S10: That’s where you get something like I have got having its present tense resonance. And so you say, I have got it. I have obtained it. But if you say that, chances are what you’re really thinking about is that you have it. You’re not thinking about the fact that 10 minutes ago you acquired purchase upon it. What you’re really saying is, look at me now. I have it. And so I have got starts out as gotan collapsing into God. But I have got still means I have obtained in the past. But it’s natural for that to start to mean I have. So I’ve got a lovely bunch of coconuts or something like that. It doesn’t mean. Well, you know, ten minutes ago I was picking the coconuts. It means I have them right now.
S1: Then of course, you have people who are saying, you know what, I got a hat. And they don’t mean I bought it yesterday. They’re saying something like, well, the reason I’m not wet because I got a hat and they mean I have a hat on.

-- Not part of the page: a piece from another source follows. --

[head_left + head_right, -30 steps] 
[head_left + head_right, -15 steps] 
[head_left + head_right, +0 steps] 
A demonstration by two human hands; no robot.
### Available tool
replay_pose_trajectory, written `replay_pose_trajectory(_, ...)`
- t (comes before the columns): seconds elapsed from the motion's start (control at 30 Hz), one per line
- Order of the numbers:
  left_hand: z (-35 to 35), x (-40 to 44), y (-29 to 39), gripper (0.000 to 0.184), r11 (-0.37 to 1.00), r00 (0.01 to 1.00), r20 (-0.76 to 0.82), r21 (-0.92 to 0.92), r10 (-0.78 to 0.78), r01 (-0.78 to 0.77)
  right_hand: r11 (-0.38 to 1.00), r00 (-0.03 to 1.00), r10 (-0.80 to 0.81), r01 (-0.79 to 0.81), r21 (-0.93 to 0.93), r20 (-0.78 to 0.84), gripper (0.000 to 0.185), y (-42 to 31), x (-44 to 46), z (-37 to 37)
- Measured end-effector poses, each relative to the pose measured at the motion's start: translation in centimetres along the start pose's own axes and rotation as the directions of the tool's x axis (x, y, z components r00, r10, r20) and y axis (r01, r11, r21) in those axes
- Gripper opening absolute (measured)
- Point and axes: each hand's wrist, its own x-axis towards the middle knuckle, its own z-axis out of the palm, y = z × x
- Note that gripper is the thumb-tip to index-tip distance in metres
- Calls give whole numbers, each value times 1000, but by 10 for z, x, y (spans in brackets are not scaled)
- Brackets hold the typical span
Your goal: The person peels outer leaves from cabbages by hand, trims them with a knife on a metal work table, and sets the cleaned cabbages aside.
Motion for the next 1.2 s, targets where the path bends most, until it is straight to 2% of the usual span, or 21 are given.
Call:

S5: Well, that is because speakers are trying to make it more tidy. So if the present is supposed to be expressed with these bare verbs, well, I’ve got is kind of a wrinkle. So naturally, sometimes people are going to think, well, why isn’t it just I got and there you go. And context takes care of any lack of clarity that might be involved. Now, this is going to sound like I’m just making excuses for sloppiness. But actually, this is pattern. It happens to plenty of verbs that they start out in the past tense and then the past tense form ends up referring to the present. For example, we talk about mother wit, not only funny wit, but mother wit keeping your wits about you. Wit means knowledge. And you used to also be able to use that as a verb.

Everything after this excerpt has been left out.